◆ **Your assignment**: What is needed is an exact copy of the whole listing below, with no pictures.
::::
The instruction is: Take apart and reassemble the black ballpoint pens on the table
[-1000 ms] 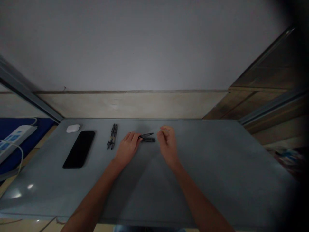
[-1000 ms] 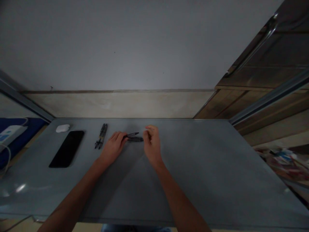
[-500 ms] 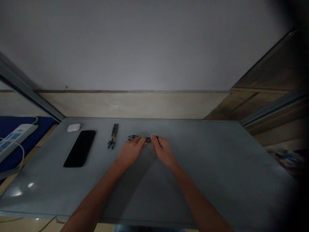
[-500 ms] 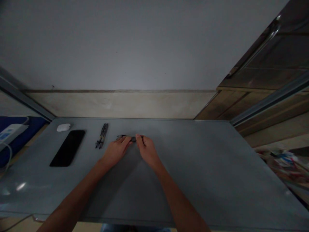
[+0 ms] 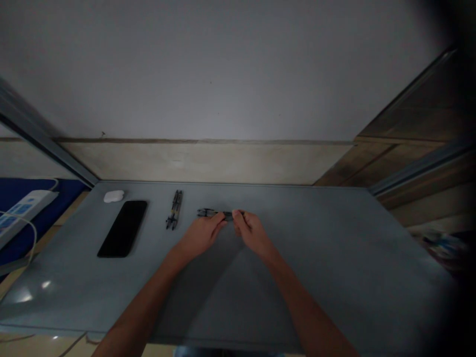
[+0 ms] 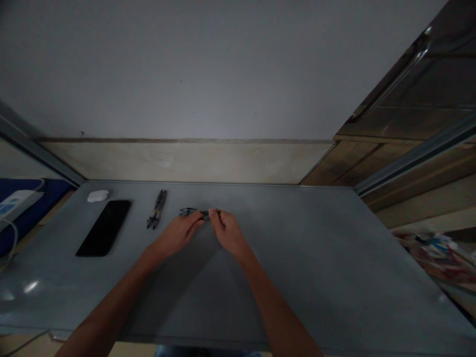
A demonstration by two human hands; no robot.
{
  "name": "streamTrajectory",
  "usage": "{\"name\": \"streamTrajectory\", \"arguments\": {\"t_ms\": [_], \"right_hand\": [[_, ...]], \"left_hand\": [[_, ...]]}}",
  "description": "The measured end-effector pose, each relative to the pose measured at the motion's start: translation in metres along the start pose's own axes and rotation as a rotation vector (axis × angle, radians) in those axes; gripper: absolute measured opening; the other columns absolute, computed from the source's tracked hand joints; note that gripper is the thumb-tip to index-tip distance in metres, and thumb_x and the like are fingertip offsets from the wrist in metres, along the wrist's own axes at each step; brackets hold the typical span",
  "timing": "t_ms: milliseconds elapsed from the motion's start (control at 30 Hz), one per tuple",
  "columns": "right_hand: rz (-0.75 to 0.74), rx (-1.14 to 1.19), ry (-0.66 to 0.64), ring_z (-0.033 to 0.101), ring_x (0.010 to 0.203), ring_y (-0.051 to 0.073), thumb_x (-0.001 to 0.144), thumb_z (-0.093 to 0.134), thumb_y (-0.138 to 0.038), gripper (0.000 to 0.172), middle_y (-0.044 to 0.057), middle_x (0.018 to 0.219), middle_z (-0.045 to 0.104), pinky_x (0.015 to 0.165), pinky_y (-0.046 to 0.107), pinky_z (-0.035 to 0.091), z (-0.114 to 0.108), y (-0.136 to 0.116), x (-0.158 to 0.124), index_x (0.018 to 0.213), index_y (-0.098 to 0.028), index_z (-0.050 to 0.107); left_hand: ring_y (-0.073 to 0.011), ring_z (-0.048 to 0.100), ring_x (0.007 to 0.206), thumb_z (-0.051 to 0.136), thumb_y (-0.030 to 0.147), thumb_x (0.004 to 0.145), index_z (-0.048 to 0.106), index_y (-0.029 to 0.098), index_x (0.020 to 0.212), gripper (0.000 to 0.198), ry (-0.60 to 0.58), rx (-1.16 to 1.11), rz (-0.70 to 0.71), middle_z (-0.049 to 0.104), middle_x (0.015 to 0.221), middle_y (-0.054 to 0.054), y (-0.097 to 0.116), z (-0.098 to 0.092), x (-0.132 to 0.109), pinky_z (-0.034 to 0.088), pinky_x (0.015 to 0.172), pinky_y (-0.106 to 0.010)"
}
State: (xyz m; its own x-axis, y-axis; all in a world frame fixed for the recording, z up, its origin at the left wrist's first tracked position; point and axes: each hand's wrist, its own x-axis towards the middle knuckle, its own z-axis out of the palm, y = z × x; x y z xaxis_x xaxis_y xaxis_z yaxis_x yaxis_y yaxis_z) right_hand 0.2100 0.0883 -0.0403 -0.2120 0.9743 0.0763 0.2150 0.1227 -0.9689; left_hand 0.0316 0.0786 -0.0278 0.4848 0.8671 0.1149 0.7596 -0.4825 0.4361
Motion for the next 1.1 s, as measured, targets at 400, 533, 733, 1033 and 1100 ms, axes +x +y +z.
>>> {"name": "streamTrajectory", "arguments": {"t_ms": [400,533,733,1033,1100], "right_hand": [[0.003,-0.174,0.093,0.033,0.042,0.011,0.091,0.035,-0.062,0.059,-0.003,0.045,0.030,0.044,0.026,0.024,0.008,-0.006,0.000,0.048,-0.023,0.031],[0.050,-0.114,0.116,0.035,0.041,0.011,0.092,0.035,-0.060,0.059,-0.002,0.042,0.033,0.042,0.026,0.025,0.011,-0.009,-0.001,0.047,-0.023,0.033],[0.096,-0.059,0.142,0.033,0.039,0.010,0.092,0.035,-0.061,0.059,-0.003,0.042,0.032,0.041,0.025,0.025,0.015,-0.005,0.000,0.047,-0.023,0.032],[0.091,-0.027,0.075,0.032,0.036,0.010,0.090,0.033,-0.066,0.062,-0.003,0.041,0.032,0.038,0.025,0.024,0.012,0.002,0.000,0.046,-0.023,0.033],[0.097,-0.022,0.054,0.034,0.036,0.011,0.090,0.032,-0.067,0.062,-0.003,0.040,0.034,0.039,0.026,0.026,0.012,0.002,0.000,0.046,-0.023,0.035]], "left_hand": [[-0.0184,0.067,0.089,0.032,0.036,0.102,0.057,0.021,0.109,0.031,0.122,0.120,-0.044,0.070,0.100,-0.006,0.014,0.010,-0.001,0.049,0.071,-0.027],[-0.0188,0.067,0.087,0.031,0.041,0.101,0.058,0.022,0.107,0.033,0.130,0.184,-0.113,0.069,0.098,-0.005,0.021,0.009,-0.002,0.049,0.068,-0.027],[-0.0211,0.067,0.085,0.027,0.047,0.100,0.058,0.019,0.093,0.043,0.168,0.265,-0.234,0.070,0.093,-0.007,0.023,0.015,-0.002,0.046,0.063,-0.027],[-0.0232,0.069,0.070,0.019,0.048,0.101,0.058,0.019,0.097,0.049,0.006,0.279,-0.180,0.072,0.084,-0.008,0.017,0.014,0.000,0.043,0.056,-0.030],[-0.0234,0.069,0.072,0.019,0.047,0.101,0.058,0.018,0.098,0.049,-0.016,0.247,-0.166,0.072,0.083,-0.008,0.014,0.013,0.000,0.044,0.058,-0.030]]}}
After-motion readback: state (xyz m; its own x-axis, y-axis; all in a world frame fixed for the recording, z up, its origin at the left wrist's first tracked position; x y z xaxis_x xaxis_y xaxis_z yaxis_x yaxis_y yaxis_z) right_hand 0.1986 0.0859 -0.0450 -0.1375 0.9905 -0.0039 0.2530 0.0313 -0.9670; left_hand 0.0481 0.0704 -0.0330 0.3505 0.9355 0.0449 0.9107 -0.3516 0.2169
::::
◆ **Result**:
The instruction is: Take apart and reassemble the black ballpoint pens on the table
[-1000 ms] 
[-1000 ms] 
[-500 ms] 
[-500 ms] 
[+0 ms] 
[+0 ms] 
A demonstration by two human hands; no robot.
{
  "name": "streamTrajectory",
  "usage": "{\"name\": \"streamTrajectory\", \"arguments\": {\"t_ms\": [_], \"right_hand\": [[_, ...]], \"left_hand\": [[_, ...]]}}",
  "description": "The measured end-effector pose, each relative to the pose measured at the motion's start: translation in metres along the start pose's own axes and rotation as a rotation vector (axis × angle, radians) in those axes; gripper: absolute measured opening; the other columns absolute, computed from the source's tracked hand joints; note that gripper is the thumb-tip to index-tip distance in metres, and thumb_x and the like are fingertip offsets from the wrist in metres, along the wrist's own axes at each step; brackets hold the typical span",
  "timing": "t_ms: milliseconds elapsed from the motion's start (control at 30 Hz), one per tuple",
  "columns": "right_hand: rz (-0.75 to 0.74), rx (-1.14 to 1.19), ry (-0.66 to 0.64), ring_z (-0.033 to 0.101), ring_x (0.010 to 0.203), ring_y (-0.051 to 0.073), thumb_x (-0.001 to 0.144), thumb_z (-0.093 to 0.134), thumb_y (-0.138 to 0.038), gripper (0.000 to 0.172), middle_y (-0.044 to 0.057), middle_x (0.018 to 0.219), middle_z (-0.045 to 0.104), pinky_x (0.015 to 0.165), pinky_y (-0.046 to 0.107), pinky_z (-0.035 to 0.091), z (-0.114 to 0.108), y (-0.136 to 0.116), x (-0.158 to 0.124), index_x (0.018 to 0.213), index_y (-0.098 to 0.028), index_z (-0.050 to 0.107); left_hand: ring_y (-0.073 to 0.011), ring_z (-0.048 to 0.100), ring_x (0.007 to 0.206), thumb_z (-0.051 to 0.136), thumb_y (-0.030 to 0.147), thumb_x (0.004 to 0.145), index_z (-0.048 to 0.106), index_y (-0.029 to 0.098), index_x (0.020 to 0.212), gripper (0.000 to 0.198), ry (-0.60 to 0.58), rx (-1.16 to 1.11), rz (-0.70 to 0.71), middle_z (-0.049 to 0.104), middle_x (0.015 to 0.221), middle_y (-0.054 to 0.054), y (-0.097 to 0.116), z (-0.098 to 0.092), x (-0.132 to 0.109), pinky_z (-0.034 to 0.088), pinky_x (0.015 to 0.172), pinky_y (-0.106 to 0.010)"
}
State: (xyz m; its own x-axis, y-axis; all in a world frame fixed for the recording, z up, its origin at the left wrist's first tracked position; point and axes: each hand's wrist, its own x-axis towards the middle knuckle, its own z-axis out of the palm, y = z × x; x y z xaxis_x xaxis_y xaxis_z yaxis_x yaxis_y yaxis_z) right_hand 0.2100 0.0883 -0.0403 -0.2120 0.9743 0.0763 0.2150 0.1227 -0.9689; left_hand 0.0316 0.0786 -0.0278 0.4848 0.8671 0.1149 0.7596 -0.4825 0.4361
Motion for the next 1.1 s, as measured, targets at 400, 533, 733, 1033 and 1100 ms, axes +x +y +z.
>>> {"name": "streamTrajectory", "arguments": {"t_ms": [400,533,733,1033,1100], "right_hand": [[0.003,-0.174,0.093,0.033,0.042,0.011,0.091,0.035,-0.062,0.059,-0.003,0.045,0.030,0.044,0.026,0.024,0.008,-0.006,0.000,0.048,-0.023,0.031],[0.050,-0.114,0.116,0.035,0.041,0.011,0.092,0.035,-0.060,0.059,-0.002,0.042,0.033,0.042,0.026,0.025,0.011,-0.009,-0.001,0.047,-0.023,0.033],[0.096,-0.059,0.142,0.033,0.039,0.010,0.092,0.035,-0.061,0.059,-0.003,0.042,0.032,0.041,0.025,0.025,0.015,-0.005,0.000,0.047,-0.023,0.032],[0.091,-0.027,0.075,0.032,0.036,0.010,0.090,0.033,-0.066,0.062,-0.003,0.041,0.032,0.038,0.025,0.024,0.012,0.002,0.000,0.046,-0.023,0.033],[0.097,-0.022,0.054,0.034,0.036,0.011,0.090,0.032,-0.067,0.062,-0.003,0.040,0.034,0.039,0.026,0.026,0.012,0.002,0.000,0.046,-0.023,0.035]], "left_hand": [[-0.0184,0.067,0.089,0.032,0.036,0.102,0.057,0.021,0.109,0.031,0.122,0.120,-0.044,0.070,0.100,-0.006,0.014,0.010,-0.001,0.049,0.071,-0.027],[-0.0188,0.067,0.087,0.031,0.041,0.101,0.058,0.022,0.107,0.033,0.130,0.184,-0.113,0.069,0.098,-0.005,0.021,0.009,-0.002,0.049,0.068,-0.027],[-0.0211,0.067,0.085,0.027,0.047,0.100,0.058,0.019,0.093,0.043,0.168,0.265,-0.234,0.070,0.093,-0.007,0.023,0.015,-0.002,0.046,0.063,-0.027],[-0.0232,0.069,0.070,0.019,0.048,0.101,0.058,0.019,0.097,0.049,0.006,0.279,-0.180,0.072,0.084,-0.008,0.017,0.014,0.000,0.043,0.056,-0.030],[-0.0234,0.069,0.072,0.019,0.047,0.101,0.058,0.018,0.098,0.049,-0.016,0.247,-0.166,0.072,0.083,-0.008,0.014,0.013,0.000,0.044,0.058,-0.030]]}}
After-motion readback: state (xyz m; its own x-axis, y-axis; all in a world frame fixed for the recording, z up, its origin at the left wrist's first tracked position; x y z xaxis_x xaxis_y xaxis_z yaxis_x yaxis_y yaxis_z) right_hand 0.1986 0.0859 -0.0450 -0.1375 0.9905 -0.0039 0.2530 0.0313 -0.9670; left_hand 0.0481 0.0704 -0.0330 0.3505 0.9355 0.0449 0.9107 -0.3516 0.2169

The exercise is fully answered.